“You have no friends. You have no enemies. You have only teachers.”
– Buddhist Proverb

We seem to be mired in a society that has divided itself into friends and enemies, good and bad, right and wrong, stupid and smart, enlightened and ignorant. Many find it impossible to have civil conversations when there are differing opinions. This has torn apart families, paralyzed congress, and sown distrust and fear throughout our country, and the world. It is a plague that may very well be more destructive than COVID-19. In fact, this dynamic has been greatly to blame for society’s inability to effectively deal with the pandemic.

To fix problems, we humans tend to try to eliminate what’s wrong. We often conclude that other people are “what’s wrong.” To fix the problem we attempt to eliminate those people, either by trying to change them, bully them, silence them, imprison them, marginalize them, excommunicate them, or kill them. The result of such efforts is always polarization, pain, and death.

To free ourselves from the grip of this plague, we need to redefine the relationship between ourselves and others. Instead of separating people into friends and enemies (or us vs. them), we could consider each person as a teacher. This could be more constructive and life-giving for all involved.

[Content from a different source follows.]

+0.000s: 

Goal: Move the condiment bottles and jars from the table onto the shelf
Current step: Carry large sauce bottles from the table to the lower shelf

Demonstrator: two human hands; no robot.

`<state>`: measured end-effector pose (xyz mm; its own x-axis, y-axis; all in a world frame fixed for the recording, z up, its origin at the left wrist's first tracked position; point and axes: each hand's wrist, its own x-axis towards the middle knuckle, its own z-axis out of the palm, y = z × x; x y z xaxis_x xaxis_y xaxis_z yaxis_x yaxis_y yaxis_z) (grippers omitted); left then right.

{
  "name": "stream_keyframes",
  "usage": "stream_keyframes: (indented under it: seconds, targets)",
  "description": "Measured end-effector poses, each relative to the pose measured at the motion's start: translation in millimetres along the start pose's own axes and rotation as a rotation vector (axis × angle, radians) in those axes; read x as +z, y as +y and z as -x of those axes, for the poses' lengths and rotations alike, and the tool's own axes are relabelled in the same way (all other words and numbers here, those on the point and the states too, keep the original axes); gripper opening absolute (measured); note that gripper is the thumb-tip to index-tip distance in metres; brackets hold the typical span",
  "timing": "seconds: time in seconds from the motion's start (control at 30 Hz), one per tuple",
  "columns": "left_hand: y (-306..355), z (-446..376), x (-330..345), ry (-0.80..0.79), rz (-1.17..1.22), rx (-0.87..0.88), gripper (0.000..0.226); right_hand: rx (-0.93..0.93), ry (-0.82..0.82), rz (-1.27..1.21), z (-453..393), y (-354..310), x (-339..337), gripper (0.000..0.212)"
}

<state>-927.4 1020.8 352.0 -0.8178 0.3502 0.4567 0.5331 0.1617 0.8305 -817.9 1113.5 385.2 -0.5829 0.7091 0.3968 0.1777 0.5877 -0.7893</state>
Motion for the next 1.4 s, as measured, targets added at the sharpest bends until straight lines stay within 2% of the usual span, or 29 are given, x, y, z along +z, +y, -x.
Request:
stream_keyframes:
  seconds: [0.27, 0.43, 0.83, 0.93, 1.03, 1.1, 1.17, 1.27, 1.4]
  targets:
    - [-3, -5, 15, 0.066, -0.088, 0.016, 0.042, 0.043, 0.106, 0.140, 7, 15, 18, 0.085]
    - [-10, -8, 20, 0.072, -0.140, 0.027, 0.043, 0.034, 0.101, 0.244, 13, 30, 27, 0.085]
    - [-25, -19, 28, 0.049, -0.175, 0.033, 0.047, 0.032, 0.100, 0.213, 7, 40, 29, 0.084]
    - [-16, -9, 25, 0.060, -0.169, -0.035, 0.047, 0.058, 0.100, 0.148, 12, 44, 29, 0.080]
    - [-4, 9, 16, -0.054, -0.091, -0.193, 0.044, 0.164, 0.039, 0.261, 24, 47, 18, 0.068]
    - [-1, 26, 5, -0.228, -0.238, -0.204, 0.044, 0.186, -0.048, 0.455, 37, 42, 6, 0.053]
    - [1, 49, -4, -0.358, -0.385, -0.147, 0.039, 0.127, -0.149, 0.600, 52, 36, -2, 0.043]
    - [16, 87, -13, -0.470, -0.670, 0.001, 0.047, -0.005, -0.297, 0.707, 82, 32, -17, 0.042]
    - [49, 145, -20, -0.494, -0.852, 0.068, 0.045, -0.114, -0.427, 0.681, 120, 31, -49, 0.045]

What do our “enemies” have to teach us? Every mental health worker knows that what we dislike most about another person is usually what we dislike about ourselves. We could consider our dealings with such a person as an opportunity to learn about ourselves. This might help us discover how to mitigate our tendencies to inflict pain, and how to increase our abilities to bring life. Seeing a difficult person as a teacher would mean we would spend less time demonizing them and trying to get rid of them. Our growth in our ability to bring life as a result of their “teaching” would in turn invite them to join in the same work.

Our “friends” could teach us that we are valuable and precious. They help us know the value of loyalty and support. But even when they let us down or abandon us, they can teach us that no one is perfect, including ourselves. When we learn to accept that about ourselves, we will be more able to accept that about others and see them as like us.

Reconciliation is a charism we hold dear as Precious Blood people. Reconciliation as bringing together those who are separated or at odds, healing the divisions that exist, is work that our world sorely needs today. But we can’t give what we don’t have. That is why our foundational work must be within ourselves, to change the way we perceive others. We must resist the tendency to pigeonhole people into convenient categories (friends/enemies, good/bad), and somehow come to a different way of seeing— a different understanding. Considering every person as a teacher is one practice that could help us in this regard.

There is only one real category everyone falls into—the people of God. The more our perceptions of others match that fact, the more reconciliation becomes who we are, not just what we do.